**SOURCE DATA**:

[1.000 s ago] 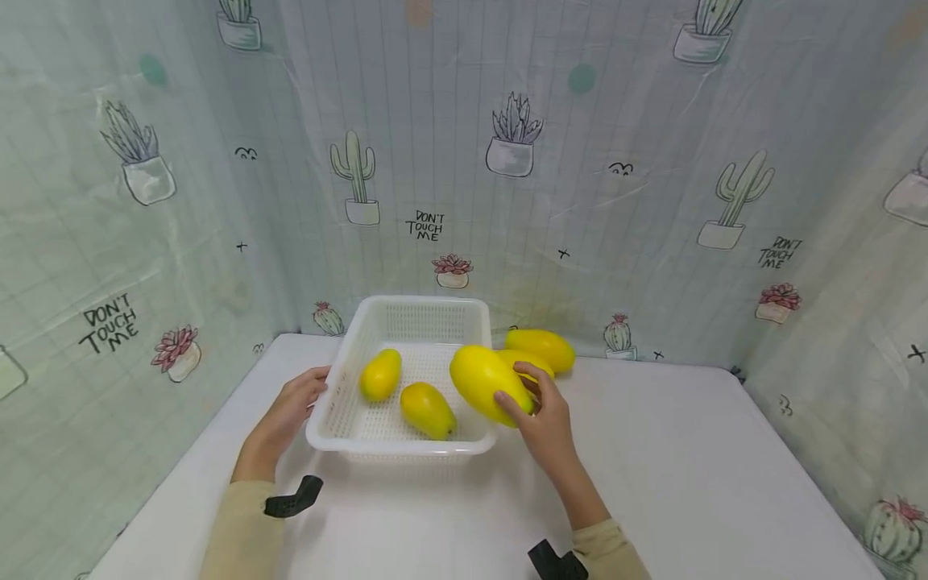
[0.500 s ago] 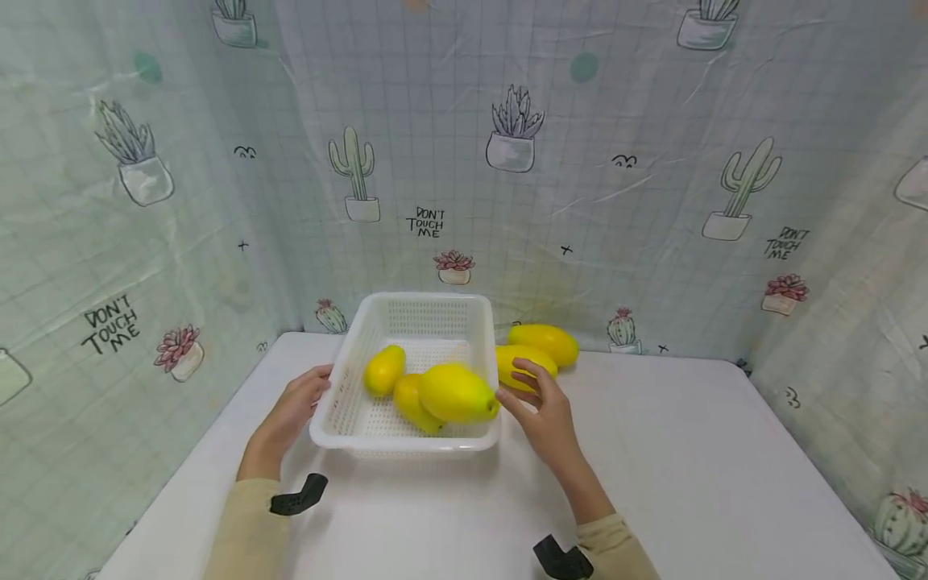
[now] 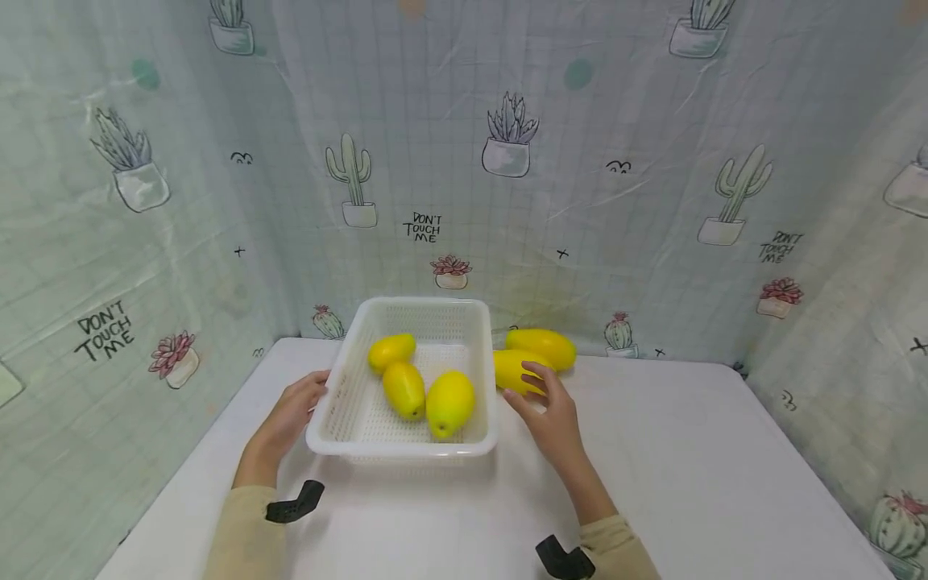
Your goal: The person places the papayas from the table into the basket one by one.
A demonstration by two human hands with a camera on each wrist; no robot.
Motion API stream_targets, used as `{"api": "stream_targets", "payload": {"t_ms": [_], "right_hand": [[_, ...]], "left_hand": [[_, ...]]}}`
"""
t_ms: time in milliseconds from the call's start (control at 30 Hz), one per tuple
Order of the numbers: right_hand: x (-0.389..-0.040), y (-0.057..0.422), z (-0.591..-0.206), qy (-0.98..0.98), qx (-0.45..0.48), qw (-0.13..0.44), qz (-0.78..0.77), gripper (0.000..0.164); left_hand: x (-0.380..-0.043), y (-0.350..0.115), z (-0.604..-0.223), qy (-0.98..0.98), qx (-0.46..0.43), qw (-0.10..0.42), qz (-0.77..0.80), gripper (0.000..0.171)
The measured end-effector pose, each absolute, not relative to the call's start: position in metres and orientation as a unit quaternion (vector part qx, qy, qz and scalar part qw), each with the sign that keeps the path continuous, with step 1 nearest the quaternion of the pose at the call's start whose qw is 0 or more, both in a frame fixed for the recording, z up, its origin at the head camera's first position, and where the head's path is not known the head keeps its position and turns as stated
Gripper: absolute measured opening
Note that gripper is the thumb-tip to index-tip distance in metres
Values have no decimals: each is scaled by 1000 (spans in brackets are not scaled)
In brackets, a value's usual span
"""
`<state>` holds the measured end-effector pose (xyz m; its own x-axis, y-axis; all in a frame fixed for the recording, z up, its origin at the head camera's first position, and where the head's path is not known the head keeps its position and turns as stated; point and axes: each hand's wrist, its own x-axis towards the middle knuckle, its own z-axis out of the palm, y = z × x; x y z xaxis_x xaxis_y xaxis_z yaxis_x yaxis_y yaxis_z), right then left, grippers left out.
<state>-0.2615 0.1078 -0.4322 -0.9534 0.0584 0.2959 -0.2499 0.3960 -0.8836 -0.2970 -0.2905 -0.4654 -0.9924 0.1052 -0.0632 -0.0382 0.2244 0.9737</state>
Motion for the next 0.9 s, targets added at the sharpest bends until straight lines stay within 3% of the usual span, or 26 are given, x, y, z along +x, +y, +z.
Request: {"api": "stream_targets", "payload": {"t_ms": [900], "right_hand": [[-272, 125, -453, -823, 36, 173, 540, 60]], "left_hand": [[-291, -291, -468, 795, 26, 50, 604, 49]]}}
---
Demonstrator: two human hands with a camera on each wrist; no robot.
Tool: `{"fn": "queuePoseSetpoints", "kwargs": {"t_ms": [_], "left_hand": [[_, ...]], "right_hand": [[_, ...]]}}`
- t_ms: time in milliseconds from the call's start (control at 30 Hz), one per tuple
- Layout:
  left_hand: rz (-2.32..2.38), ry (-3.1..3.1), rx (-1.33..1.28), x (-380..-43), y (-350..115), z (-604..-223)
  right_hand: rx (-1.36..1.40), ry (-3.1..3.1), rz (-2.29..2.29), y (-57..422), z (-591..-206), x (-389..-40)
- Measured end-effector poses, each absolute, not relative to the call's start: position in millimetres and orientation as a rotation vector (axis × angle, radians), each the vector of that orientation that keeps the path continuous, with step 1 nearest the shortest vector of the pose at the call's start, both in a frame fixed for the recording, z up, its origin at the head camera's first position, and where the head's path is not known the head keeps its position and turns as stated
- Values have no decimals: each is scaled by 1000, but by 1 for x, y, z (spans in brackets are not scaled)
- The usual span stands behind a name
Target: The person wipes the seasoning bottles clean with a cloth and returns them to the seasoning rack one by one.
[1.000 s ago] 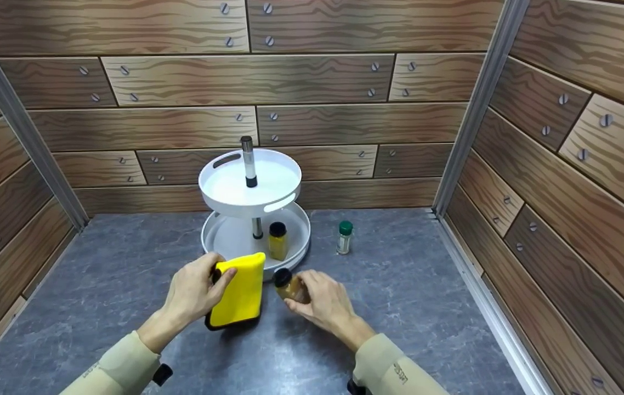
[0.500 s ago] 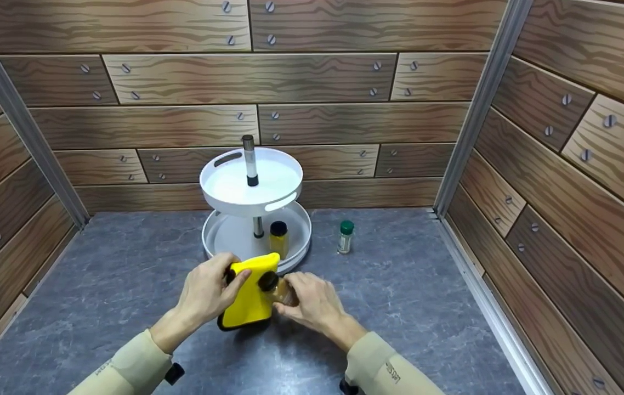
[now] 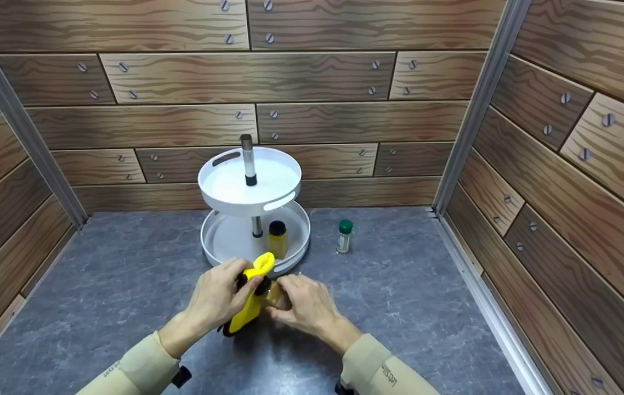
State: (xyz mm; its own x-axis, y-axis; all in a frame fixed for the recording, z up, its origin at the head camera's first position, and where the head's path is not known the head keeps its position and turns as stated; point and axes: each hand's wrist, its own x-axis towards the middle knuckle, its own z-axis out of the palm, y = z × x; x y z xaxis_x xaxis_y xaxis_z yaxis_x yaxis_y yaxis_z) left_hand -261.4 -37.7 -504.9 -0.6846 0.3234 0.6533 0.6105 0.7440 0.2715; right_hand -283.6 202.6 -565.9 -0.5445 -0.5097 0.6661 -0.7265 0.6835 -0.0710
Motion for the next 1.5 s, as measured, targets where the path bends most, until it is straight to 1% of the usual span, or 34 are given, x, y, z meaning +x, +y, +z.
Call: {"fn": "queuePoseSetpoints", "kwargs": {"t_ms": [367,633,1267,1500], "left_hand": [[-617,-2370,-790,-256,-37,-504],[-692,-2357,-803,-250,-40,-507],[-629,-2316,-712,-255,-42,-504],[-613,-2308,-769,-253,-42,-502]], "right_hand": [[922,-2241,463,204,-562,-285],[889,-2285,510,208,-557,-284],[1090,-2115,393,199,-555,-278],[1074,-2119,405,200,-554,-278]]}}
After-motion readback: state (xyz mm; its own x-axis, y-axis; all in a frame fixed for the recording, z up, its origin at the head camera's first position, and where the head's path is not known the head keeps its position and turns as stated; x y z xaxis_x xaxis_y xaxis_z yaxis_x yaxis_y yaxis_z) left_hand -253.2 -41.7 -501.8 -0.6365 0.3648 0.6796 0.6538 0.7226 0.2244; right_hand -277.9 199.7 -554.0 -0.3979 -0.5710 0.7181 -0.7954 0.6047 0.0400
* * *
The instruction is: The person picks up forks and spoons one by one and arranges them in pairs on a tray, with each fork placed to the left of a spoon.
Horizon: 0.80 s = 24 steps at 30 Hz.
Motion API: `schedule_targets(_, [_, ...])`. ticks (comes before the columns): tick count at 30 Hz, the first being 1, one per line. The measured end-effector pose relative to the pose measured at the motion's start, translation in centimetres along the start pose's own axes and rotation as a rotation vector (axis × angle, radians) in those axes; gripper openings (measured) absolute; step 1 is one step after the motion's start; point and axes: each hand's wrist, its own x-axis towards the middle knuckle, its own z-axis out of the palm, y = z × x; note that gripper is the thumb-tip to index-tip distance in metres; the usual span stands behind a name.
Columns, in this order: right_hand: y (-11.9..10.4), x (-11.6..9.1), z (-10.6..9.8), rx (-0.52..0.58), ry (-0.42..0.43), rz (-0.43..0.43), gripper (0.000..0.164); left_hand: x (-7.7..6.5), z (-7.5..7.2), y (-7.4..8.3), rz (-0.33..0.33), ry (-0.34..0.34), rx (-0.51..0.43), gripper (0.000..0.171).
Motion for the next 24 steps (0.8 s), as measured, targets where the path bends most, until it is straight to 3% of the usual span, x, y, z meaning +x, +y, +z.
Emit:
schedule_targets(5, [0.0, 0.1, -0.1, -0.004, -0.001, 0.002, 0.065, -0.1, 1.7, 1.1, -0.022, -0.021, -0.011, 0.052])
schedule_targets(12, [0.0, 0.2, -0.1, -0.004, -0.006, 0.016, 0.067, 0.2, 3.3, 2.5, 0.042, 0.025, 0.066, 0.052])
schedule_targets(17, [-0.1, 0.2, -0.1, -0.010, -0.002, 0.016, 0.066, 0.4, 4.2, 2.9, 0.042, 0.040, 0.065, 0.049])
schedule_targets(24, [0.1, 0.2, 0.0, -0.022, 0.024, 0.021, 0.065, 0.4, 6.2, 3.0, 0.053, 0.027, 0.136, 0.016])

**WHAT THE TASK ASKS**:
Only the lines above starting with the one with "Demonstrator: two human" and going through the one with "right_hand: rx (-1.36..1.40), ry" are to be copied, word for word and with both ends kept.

**RESPONSE TO THIS TASK**:
Demonstrator: two human hands with a camera on each wrist; no robot.
Tool: `{"fn": "queuePoseSetpoints", "kwargs": {"t_ms": [_], "left_hand": [[_, ...]], "right_hand": [[_, ...]]}}`
- t_ms: time in milliseconds from the call's start (control at 30 Hz), one per tuple
- Layout:
  left_hand: rz (-2.32..2.38), ry (-3.1..3.1), rx (-1.33..1.28), x (-380..-43), y (-350..115), z (-604..-223)
  right_hand: rx (-1.36..1.40), ry (-3.1..3.1), rz (-2.29..2.29), y (-57..422), z (-591..-206), x (-389..-40)

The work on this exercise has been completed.